_Task brief_
Without the pictures, copy all of the data exactly.
+++ Supplied records +++
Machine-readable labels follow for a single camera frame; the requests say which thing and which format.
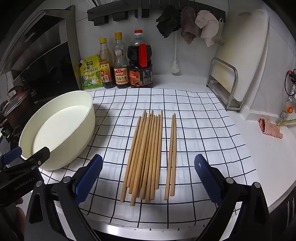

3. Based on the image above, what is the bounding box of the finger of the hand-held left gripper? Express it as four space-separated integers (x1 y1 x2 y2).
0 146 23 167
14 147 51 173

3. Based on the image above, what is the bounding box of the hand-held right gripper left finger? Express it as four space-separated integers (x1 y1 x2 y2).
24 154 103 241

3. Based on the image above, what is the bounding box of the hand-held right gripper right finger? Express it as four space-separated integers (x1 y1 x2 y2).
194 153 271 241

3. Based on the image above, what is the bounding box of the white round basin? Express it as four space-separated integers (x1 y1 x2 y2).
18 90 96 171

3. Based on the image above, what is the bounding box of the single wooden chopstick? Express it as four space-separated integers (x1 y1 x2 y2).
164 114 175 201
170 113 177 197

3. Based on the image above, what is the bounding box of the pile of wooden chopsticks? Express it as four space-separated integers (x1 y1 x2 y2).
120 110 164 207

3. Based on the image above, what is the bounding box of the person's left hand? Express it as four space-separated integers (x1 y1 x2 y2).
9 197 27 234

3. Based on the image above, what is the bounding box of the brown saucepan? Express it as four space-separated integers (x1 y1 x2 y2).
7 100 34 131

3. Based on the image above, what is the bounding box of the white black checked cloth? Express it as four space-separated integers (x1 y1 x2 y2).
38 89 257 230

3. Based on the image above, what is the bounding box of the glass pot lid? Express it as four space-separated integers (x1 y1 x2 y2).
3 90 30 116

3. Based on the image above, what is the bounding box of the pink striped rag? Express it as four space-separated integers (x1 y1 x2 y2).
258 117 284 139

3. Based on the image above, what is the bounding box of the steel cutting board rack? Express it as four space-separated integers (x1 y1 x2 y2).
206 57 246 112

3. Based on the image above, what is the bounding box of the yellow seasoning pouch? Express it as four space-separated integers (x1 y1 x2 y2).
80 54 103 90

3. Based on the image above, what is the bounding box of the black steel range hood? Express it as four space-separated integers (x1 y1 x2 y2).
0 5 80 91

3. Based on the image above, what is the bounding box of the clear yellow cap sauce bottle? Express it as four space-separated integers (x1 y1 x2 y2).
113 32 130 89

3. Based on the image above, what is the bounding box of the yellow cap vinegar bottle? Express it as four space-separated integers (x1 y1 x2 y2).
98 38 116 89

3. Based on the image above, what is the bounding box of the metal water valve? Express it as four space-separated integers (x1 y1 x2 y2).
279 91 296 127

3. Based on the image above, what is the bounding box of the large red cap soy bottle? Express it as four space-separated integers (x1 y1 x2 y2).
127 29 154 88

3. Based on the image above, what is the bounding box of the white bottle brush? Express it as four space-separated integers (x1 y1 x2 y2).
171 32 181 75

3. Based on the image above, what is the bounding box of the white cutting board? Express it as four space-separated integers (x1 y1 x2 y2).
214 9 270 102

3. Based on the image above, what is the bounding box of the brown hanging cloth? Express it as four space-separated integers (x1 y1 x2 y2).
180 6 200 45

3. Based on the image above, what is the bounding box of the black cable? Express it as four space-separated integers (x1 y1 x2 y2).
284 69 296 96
+++
_Result for this task_
Machine-readable labels follow for a single camera frame; the requests say which thing and which format.

3. Based on the image above, what is the bounding box of the finger of the hand-held left gripper? Express it as four space-separated integers (x1 y1 x2 y2).
0 146 23 167
14 147 51 173

3. Based on the image above, what is the bounding box of the hand-held right gripper left finger? Express it as four space-separated integers (x1 y1 x2 y2).
24 154 103 241

3. Based on the image above, what is the bounding box of the hand-held right gripper right finger? Express it as four space-separated integers (x1 y1 x2 y2).
194 153 271 241

3. Based on the image above, what is the bounding box of the white round basin? Express it as four space-separated integers (x1 y1 x2 y2).
18 90 96 171

3. Based on the image above, what is the bounding box of the single wooden chopstick? Express it as four space-separated integers (x1 y1 x2 y2).
164 114 175 201
170 113 177 197

3. Based on the image above, what is the bounding box of the pile of wooden chopsticks? Express it as four space-separated integers (x1 y1 x2 y2).
120 110 164 207

3. Based on the image above, what is the bounding box of the person's left hand? Express it as four space-separated integers (x1 y1 x2 y2).
9 197 27 234

3. Based on the image above, what is the bounding box of the brown saucepan? Express it as four space-separated integers (x1 y1 x2 y2).
7 100 34 131

3. Based on the image above, what is the bounding box of the white black checked cloth? Express it as four space-separated integers (x1 y1 x2 y2).
38 89 257 230

3. Based on the image above, what is the bounding box of the glass pot lid? Express it as four space-separated integers (x1 y1 x2 y2).
3 90 30 116

3. Based on the image above, what is the bounding box of the pink striped rag? Express it as four space-separated integers (x1 y1 x2 y2).
258 117 284 139

3. Based on the image above, what is the bounding box of the steel cutting board rack? Express it as four space-separated integers (x1 y1 x2 y2).
206 57 246 112

3. Based on the image above, what is the bounding box of the yellow seasoning pouch? Express it as four space-separated integers (x1 y1 x2 y2).
80 54 103 90

3. Based on the image above, what is the bounding box of the black steel range hood? Express it as four space-separated integers (x1 y1 x2 y2).
0 5 80 91

3. Based on the image above, what is the bounding box of the clear yellow cap sauce bottle? Express it as four space-separated integers (x1 y1 x2 y2).
113 32 130 89

3. Based on the image above, what is the bounding box of the yellow cap vinegar bottle? Express it as four space-separated integers (x1 y1 x2 y2).
98 38 116 89

3. Based on the image above, what is the bounding box of the metal water valve? Express it as four space-separated integers (x1 y1 x2 y2).
279 91 296 127

3. Based on the image above, what is the bounding box of the large red cap soy bottle? Express it as four space-separated integers (x1 y1 x2 y2).
127 29 154 88

3. Based on the image above, what is the bounding box of the white bottle brush? Express it as four space-separated integers (x1 y1 x2 y2).
171 32 181 75

3. Based on the image above, what is the bounding box of the white cutting board? Express it as four space-separated integers (x1 y1 x2 y2).
214 9 270 102

3. Based on the image above, what is the bounding box of the brown hanging cloth? Express it as four space-separated integers (x1 y1 x2 y2).
180 6 200 45

3. Based on the image above, what is the bounding box of the black cable? Express it as four space-separated integers (x1 y1 x2 y2).
284 69 296 96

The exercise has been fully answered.